Work task – Of all the lines below, return only those starting with the line holding "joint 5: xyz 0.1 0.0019" and going on through the line holding "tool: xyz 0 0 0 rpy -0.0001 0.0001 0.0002", exactly as written.

=== Section Start ===

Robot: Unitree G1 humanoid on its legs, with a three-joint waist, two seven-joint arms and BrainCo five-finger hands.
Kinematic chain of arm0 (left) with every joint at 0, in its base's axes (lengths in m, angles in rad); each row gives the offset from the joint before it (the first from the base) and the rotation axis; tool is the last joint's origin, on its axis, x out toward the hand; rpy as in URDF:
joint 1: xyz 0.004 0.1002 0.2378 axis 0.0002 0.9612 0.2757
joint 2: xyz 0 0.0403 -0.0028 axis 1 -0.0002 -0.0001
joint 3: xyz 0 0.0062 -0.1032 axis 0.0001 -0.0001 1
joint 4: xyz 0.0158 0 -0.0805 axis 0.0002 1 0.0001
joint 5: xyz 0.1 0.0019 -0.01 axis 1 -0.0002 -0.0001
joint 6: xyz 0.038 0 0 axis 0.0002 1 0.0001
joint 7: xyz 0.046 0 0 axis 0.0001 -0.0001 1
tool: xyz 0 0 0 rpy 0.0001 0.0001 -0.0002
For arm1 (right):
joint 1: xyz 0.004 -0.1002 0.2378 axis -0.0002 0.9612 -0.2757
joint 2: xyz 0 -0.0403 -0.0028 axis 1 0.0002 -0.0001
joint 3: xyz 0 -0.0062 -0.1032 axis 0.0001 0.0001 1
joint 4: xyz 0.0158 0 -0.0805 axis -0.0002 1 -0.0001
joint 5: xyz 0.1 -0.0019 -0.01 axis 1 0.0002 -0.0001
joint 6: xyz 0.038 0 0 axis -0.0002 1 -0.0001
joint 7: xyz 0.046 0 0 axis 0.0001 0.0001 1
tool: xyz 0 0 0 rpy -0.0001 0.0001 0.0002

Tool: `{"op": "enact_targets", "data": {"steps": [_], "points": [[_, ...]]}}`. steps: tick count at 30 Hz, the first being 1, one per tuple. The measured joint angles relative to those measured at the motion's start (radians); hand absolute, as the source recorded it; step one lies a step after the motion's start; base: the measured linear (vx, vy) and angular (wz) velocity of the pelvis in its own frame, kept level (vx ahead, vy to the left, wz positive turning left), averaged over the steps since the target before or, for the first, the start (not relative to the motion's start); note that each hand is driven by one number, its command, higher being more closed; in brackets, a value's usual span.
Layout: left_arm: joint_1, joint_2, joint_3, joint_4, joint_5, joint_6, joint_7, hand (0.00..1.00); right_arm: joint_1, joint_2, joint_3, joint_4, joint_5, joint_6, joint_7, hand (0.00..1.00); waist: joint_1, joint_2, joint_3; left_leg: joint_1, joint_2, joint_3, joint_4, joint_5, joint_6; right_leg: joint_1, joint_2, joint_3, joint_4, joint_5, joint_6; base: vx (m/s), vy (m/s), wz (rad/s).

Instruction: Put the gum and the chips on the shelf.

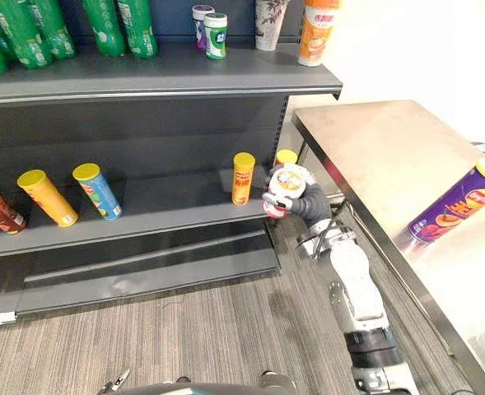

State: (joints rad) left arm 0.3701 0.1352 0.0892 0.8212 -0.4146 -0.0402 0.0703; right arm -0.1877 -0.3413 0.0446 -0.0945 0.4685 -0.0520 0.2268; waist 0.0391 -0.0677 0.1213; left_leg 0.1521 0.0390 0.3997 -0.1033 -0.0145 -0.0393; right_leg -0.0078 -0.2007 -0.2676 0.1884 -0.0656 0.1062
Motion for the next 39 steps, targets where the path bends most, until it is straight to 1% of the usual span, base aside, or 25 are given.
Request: {"op": "enact_targets", "data": {"steps": [2,3,7,8,12,13,15,16,20,23,26,27,30,32,33,36,38,39], "points": [[0.001,-0.008,0.017,0.000,0.003,0.000,0.001,0.00,-0.031,-0.002,0.001,0.026,0.000,0.005,-0.001,1.00,0.008,0.002,-0.002,-0.001,0.000,-0.008,0.000,0.003,0.001,0.004,-0.001,-0.005,0.001,-0.001,-0.002,0.00,-0.001,0.20],[0.002,-0.014,0.026,0.000,0.003,0.000,0.002,0.00,-0.049,-0.004,0.001,0.040,-0.001,0.009,-0.002,1.00,0.018,0.005,-0.005,-0.006,0.000,-0.019,0.000,0.006,0.001,0.004,-0.003,-0.013,0.001,-0.002,-0.003,-0.01,0.000,0.17],[0.012,-0.017,0.028,0.000,0.005,0.002,0.002,0.00,-0.104,-0.025,0.004,0.099,-0.013,0.018,-0.019,1.00,0.022,0.008,-0.008,-0.011,0.002,-0.055,0.000,0.017,0.002,0.015,-0.005,-0.039,0.004,-0.004,-0.007,0.00,-0.011,0.27],[0.019,-0.019,0.032,0.000,0.006,0.006,0.002,0.00,-0.132,-0.036,0.004,0.127,-0.033,0.018,-0.029,1.00,0.030,0.010,-0.009,-0.013,0.004,-0.059,0.000,0.020,0.000,0.017,-0.005,-0.047,0.004,-0.005,-0.008,-0.02,-0.011,0.17],[0.029,-0.022,0.036,0.000,0.008,0.009,0.002,0.00,-0.184,-0.052,0.005,0.166,-0.036,0.018,-0.042,1.00,0.034,0.012,-0.011,-0.026,0.009,-0.085,0.000,0.030,-0.005,0.020,-0.004,-0.068,0.006,-0.010,-0.014,-0.03,-0.017,0.17],[0.029,-0.023,0.036,0.000,0.011,0.009,0.003,0.00,-0.209,-0.056,0.005,0.192,-0.037,0.018,-0.043,1.00,0.044,0.014,-0.012,-0.026,0.010,-0.086,0.000,0.033,-0.009,0.019,-0.003,-0.071,0.007,-0.011,-0.016,-0.03,-0.027,0.09],[0.028,-0.024,0.035,0.000,0.035,0.009,0.004,0.00,-0.237,-0.066,0.005,0.231,-0.038,0.018,-0.045,1.00,0.049,0.018,-0.014,-0.027,0.013,-0.093,0.000,0.036,-0.009,0.021,-0.003,-0.079,0.013,-0.015,-0.021,-0.03,-0.028,0.11],[0.028,-0.025,0.035,0.000,0.037,0.009,0.005,0.00,-0.251,-0.072,0.005,0.244,-0.039,0.018,-0.047,1.00,0.050,0.019,-0.015,-0.028,0.013,-0.104,0.000,0.040,-0.009,0.022,-0.004,-0.085,0.021,-0.019,-0.026,-0.02,-0.024,0.18],[0.029,-0.025,0.035,0.000,0.038,0.011,0.011,0.00,-0.303,-0.076,0.005,0.301,-0.040,0.018,-0.063,1.00,0.053,0.020,-0.016,-0.033,0.018,-0.118,0.000,0.050,-0.010,0.024,-0.004,-0.106,0.030,-0.027,-0.029,-0.03,-0.040,0.15],[0.028,-0.024,0.035,-0.001,0.039,0.020,0.015,0.00,-0.356,-0.104,0.005,0.378,-0.040,0.017,-0.080,1.00,0.056,0.020,-0.016,-0.042,0.018,-0.138,0.000,0.055,-0.009,0.021,-0.009,-0.124,0.043,-0.040,-0.031,-0.04,-0.032,0.19],[0.029,-0.025,0.034,-0.001,0.039,0.035,0.034,0.00,-0.424,-0.138,0.011,0.480,-0.039,0.016,-0.101,1.00,0.066,0.020,-0.016,-0.045,0.021,-0.143,0.000,0.061,-0.014,0.017,-0.012,-0.139,0.055,-0.048,-0.032,-0.01,-0.029,0.12],[0.028,-0.025,0.034,-0.001,0.039,0.038,0.040,0.00,-0.454,-0.164,0.011,0.530,-0.037,0.010,-0.115,1.00,0.081,0.020,-0.016,-0.045,0.022,-0.148,0.000,0.064,-0.015,0.016,-0.014,-0.145,0.061,-0.051,-0.033,0.00,-0.034,0.12],[0.027,-0.025,0.032,-0.001,0.036,0.043,0.043,0.00,-0.508,-0.191,0.011,0.586,-0.026,-0.007,-0.127,1.00,0.085,0.020,-0.015,-0.056,0.022,-0.165,0.000,0.067,-0.018,0.018,-0.016,-0.165,0.061,-0.054,-0.033,0.01,-0.020,0.20],[0.027,-0.025,0.031,-0.001,0.036,0.044,0.043,0.00,-0.550,-0.198,0.011,0.609,0.014,-0.023,-0.129,1.00,0.092,0.021,-0.014,-0.062,0.024,-0.164,0.000,0.068,-0.019,0.014,-0.017,-0.171,0.061,-0.054,-0.033,0.02,-0.003,0.09],[0.025,-0.025,0.031,-0.001,0.036,0.044,0.043,0.00,-0.563,-0.200,0.011,0.617,0.025,-0.027,-0.124,1.00,0.100,0.021,-0.014,-0.061,0.024,-0.163,0.000,0.068,-0.020,0.015,-0.017,-0.170,0.061,-0.054,-0.033,0.00,0.000,0.00],[0.019,-0.025,0.023,-0.001,0.037,0.044,0.044,0.00,-0.574,-0.191,0.014,0.607,0.078,-0.028,-0.083,1.00,0.106,0.021,-0.013,-0.061,0.023,-0.160,0.000,0.068,-0.019,0.015,-0.019,-0.170,0.061,-0.054,-0.033,0.02,0.006,0.00],[0.018,-0.025,0.023,0.000,0.037,0.043,0.043,0.00,-0.548,-0.164,0.015,0.534,0.082,-0.027,-0.066,1.00,0.103,0.021,-0.012,-0.061,0.023,-0.152,0.000,0.068,-0.020,0.013,-0.019,-0.164,0.065,-0.054,-0.033,0.04,0.010,-0.09],[0.017,-0.025,0.022,0.000,0.037,0.043,0.043,0.00,-0.511,-0.138,0.015,0.454,0.082,-0.027,-0.062,1.00,0.101,0.022,-0.011,-0.059,0.024,-0.141,0.000,0.067,-0.019,0.010,-0.018,-0.159,0.066,-0.054,-0.033,0.05,0.005,-0.17]]}}
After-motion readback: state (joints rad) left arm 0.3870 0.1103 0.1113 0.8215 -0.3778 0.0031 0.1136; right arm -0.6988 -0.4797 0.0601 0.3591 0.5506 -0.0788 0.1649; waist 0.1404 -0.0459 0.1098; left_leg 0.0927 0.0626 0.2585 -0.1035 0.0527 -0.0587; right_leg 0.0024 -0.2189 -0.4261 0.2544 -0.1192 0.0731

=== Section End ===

Result of this task –
joint 5: xyz 0.1 0.0019 -0.01 axis 1 -0.0002 -0.0001
joint 6: xyz 0.038 0 0 axis 0.0002 1 0.0001
joint 7: xyz 0.046 0 0 axis 0.0001 -0.0001 1
tool: xyz 0 0 0 rpy 0.0001 0.0001 -0.0002
For arm1 (right):
joint 1: xyz 0.004 -0.1002 0.2378 axis -0.0002 0.9612 -0.2757
joint 2: xyz 0 -0.0403 -0.0028 axis 1 0.0002 -0.0001
joint 3: xyz 0 -0.0062 -0.1032 axis 0.0001 0.0001 1
joint 4: xyz 0.0158 0 -0.0805 axis -0.0002 1 -0.0001
joint 5: xyz 0.1 -0.0019 -0.01 axis 1 0.0002 -0.0001
joint 6: xyz 0.038 0 0 axis -0.0002 1 -0.0001
joint 7: xyz 0.046 0 0 axis 0.0001 0.0001 1
tool: xyz 0 0 0 rpy -0.0001 0.0001 0.0002

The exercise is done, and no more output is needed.